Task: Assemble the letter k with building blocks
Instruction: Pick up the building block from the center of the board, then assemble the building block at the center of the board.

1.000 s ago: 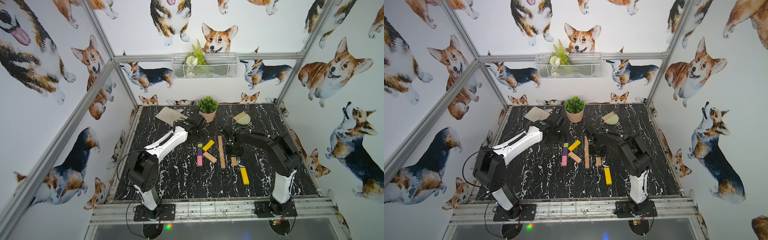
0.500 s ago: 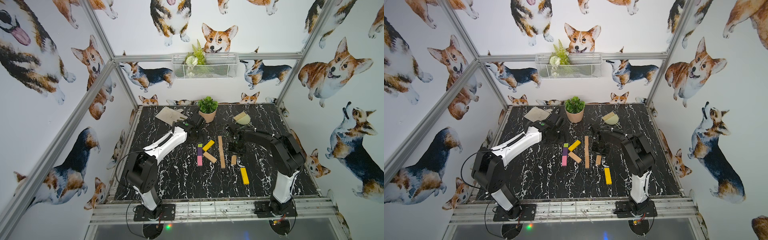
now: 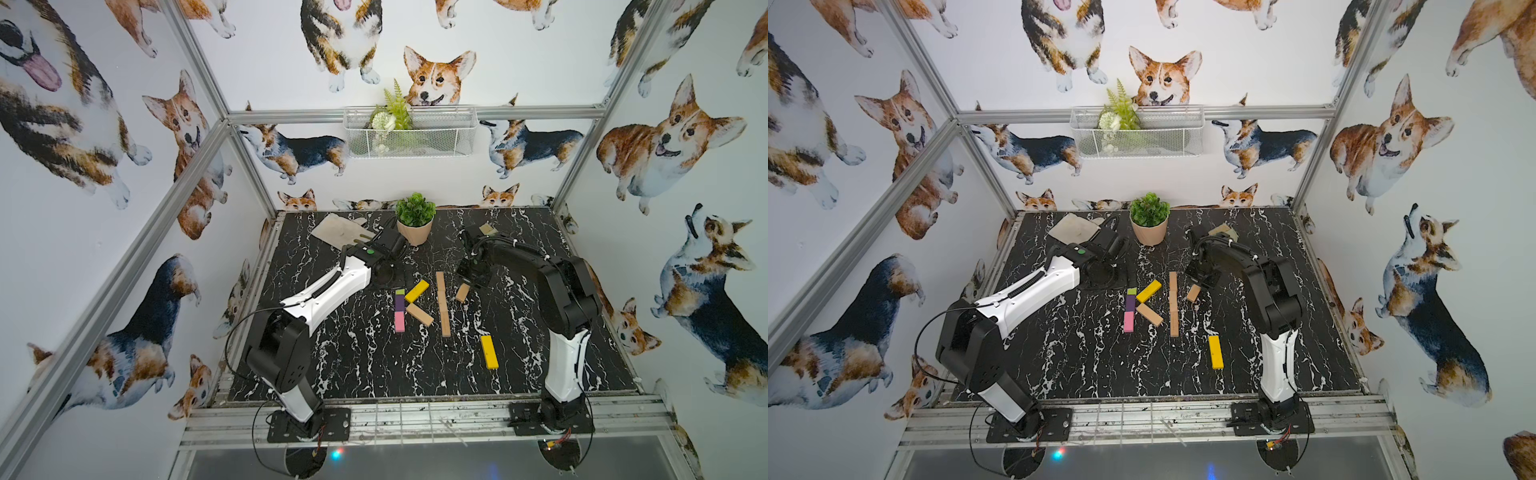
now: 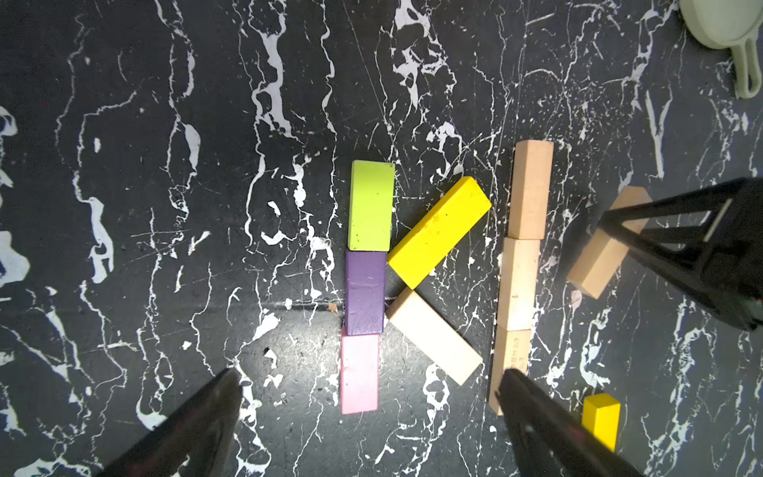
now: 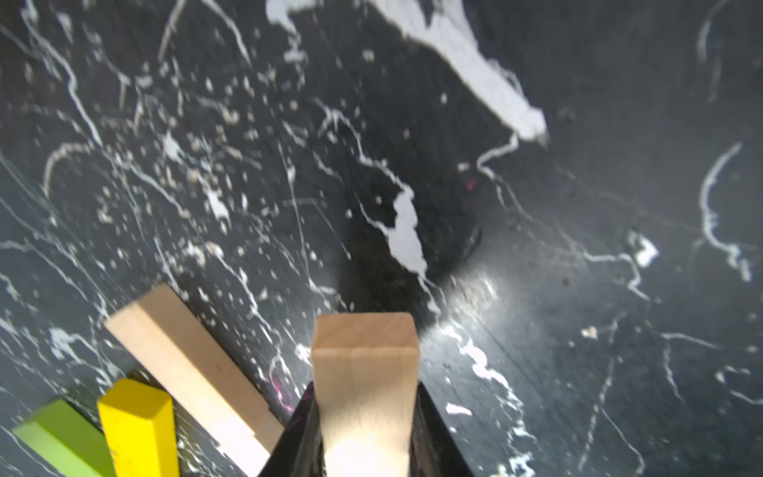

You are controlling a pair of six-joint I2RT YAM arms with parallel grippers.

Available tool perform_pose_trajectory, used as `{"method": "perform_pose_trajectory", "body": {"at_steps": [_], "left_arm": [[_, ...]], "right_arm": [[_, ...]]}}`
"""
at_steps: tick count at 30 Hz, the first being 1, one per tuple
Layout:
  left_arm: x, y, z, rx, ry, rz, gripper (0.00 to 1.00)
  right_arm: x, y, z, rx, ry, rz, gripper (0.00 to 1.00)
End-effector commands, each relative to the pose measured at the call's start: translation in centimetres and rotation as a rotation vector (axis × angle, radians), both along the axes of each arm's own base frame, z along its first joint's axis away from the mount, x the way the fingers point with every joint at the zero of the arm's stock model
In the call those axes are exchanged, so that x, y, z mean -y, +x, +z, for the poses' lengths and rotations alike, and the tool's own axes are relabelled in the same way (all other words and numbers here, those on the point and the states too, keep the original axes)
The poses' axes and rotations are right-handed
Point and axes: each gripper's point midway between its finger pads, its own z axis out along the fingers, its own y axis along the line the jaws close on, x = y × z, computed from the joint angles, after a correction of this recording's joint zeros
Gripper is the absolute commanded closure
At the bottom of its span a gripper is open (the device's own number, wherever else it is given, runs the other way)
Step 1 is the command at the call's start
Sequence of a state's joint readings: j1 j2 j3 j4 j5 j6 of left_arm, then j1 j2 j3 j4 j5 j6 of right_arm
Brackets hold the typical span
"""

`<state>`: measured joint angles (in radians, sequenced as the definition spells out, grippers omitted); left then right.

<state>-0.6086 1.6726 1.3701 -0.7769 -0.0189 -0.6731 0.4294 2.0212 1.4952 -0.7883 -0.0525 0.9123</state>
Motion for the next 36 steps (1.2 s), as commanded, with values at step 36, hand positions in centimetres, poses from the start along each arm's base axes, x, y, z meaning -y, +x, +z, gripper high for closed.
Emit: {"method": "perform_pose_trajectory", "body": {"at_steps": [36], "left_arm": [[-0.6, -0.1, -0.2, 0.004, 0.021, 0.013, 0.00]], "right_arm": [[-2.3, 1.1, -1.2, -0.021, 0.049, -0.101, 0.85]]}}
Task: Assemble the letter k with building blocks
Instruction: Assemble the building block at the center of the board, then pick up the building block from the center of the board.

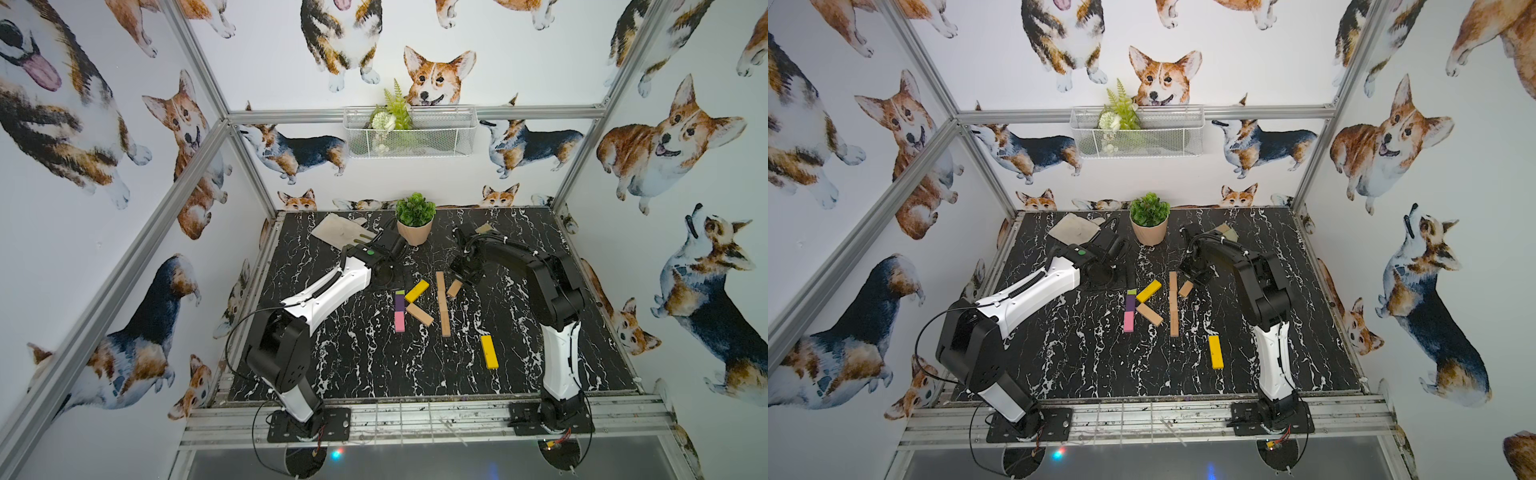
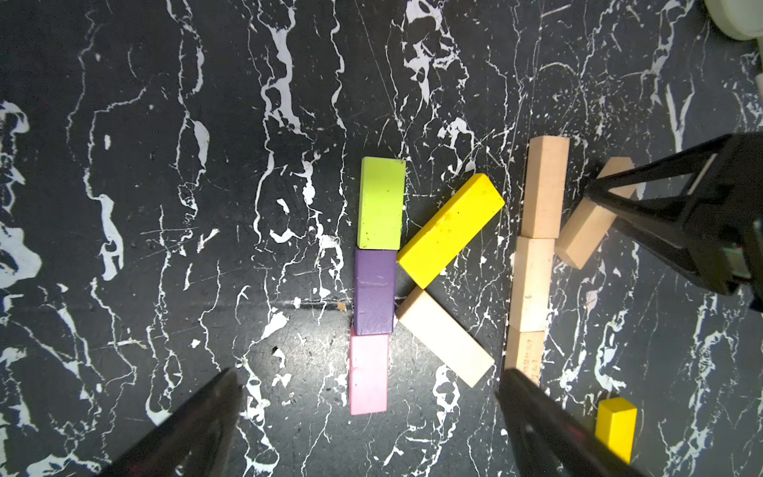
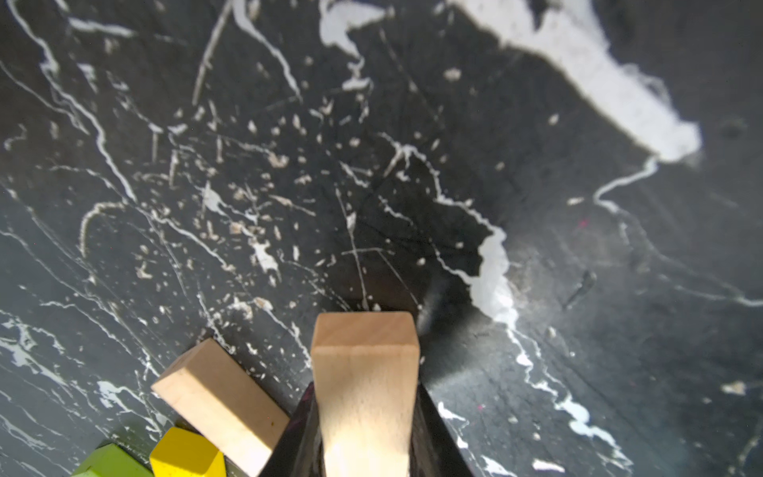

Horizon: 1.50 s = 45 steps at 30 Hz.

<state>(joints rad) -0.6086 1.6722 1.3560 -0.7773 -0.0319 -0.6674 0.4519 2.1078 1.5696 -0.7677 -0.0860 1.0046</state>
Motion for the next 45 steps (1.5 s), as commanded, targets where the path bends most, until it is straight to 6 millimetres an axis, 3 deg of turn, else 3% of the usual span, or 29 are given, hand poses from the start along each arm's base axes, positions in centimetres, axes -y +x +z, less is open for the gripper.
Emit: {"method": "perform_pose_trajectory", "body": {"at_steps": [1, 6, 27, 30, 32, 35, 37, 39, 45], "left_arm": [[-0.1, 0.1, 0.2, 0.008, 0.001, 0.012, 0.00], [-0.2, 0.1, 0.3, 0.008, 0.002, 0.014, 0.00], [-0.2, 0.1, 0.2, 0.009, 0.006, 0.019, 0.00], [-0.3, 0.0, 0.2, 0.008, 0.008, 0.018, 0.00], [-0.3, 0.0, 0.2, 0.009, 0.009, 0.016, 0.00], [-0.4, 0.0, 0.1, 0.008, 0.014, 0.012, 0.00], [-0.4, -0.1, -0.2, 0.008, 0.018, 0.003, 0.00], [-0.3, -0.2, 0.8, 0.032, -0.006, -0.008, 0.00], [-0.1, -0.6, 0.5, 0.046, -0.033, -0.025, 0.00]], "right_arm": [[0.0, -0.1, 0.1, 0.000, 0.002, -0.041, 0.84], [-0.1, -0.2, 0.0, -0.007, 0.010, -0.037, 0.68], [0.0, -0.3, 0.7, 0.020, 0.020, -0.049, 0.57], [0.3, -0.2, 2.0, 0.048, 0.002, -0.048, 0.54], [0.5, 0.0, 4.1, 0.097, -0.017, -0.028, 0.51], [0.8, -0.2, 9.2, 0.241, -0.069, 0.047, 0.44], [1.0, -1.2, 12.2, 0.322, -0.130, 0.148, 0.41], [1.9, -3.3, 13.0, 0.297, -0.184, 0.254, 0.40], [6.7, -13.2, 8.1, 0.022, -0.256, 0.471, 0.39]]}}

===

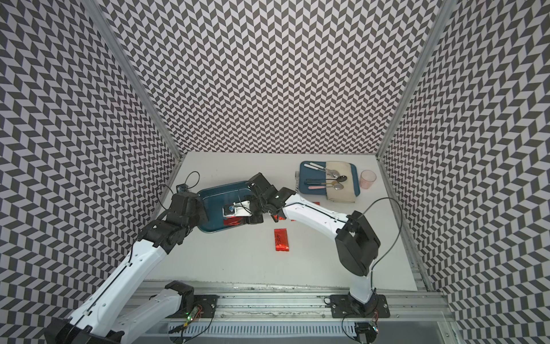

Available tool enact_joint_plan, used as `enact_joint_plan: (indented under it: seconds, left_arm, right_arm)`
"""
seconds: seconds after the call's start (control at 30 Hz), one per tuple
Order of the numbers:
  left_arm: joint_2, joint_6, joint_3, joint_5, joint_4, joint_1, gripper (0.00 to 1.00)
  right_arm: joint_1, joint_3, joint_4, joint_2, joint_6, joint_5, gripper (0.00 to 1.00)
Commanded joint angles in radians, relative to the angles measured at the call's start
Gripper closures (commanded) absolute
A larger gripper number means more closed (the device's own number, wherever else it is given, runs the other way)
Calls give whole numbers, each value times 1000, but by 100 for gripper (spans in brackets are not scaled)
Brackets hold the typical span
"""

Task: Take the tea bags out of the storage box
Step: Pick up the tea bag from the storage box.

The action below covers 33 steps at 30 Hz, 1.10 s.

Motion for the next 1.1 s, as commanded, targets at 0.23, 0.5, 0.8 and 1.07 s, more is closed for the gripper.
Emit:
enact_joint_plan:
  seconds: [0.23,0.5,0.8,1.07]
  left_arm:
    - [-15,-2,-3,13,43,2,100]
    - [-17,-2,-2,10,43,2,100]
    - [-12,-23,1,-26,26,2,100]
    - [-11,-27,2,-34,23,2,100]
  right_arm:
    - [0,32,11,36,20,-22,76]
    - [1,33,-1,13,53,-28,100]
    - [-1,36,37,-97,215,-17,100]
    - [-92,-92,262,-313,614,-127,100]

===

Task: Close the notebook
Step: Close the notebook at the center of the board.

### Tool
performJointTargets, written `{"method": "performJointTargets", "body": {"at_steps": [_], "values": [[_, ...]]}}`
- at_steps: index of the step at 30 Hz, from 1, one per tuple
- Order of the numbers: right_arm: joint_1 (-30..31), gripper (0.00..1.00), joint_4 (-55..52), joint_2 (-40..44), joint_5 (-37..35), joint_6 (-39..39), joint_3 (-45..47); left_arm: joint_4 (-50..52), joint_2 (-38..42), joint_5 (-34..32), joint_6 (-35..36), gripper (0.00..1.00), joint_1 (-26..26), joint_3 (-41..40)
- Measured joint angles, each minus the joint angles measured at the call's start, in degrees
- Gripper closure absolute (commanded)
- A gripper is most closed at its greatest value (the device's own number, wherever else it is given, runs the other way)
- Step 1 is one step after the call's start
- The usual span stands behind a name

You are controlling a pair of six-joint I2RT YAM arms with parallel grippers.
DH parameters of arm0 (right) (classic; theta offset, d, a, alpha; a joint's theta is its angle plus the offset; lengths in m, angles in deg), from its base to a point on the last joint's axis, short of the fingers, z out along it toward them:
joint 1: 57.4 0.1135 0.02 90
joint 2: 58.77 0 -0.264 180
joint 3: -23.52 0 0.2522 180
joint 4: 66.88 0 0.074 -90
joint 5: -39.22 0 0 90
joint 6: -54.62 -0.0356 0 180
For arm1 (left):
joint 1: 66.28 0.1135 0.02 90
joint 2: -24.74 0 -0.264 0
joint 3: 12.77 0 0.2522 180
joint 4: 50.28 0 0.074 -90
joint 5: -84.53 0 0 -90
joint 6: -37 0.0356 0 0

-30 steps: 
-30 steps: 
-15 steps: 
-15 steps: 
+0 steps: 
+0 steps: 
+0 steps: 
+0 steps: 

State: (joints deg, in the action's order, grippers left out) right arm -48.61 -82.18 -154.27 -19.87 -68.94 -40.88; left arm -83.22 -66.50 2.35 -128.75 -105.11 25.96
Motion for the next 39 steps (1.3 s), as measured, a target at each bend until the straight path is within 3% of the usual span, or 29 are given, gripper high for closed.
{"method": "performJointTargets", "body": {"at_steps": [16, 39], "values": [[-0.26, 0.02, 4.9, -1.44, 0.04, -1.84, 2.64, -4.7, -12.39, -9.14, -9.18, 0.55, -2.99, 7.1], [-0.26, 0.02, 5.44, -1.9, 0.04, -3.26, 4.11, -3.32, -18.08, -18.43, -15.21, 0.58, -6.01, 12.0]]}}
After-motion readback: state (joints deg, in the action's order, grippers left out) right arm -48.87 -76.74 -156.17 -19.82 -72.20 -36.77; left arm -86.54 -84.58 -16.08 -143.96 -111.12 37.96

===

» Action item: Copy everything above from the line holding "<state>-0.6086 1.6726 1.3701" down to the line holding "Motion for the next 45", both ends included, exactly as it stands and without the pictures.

» Solution:
<state>-0.6086 1.6726 1.3701 -0.7769 -0.0189 -0.6731 0.4294 2.0212 1.4952 -0.7883 -0.0525 0.9123</state>
Motion for the next 36 steps (1.2 s), as commanded, with values at step 36, hand positions in centimetres, poses from the start along each arm's base axes, x, y, z meaning -y, +x, +z, gripper high for closed.
Emit: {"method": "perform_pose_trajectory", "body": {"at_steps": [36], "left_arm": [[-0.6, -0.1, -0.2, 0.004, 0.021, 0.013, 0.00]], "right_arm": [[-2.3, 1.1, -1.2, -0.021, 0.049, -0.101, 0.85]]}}
Task: Assemble the letter k with building blocks
Instruction: Assemble the building block at the center of the board, then pick up the building block from the center of the board.


Horizon: 1.50 s = 45 steps at 30 Hz.

<state>(joints rad) -0.6086 1.6722 1.3560 -0.7773 -0.0319 -0.6674 0.4519 2.1078 1.5696 -0.7677 -0.0860 1.0046</state>
Motion for the next 45 steps (1.5 s), as commanded, targets where the path bends most, until it is straight to 6 millimetres an axis, 3 deg of turn, else 3% of the usual span, or 29 are given, hand poses from the start along each arm's base axes, positions in centimetres, axes -y +x +z, less is open for the gripper.

This answer requires no additional content.